▸ WORK ORDER
All lines before the one containing "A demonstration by", plus that line itself, are to be printed exactly as they appear below.

▸ SOURCE DATA
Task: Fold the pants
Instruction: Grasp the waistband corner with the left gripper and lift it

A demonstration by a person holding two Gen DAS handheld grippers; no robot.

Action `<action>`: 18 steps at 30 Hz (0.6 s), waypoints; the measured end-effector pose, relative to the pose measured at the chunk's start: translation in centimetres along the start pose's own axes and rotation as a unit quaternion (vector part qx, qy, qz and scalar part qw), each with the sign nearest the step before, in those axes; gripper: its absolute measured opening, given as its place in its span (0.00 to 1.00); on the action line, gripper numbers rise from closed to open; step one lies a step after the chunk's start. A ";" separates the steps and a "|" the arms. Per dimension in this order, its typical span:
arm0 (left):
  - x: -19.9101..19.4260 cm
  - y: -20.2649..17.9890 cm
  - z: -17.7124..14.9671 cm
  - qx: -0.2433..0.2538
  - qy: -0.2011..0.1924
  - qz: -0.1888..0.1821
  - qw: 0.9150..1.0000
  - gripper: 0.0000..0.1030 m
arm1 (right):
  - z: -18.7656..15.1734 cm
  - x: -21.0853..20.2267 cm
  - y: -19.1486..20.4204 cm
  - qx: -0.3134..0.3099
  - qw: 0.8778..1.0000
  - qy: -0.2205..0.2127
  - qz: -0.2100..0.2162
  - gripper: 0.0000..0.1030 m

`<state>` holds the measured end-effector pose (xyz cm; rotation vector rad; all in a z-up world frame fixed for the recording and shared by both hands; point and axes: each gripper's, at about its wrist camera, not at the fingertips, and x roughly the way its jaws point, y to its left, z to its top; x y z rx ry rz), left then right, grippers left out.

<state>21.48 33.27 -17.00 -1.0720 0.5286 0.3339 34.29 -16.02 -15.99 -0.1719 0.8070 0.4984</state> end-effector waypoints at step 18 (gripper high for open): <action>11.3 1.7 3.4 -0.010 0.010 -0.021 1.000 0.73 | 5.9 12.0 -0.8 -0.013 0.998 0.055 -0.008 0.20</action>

▸ ANSWER TO THIS EXERCISE
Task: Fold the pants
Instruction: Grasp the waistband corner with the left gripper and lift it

A demonstration by a person holding two Gen DAS handheld grippers; no robot.

At this stage, the exercise is finished.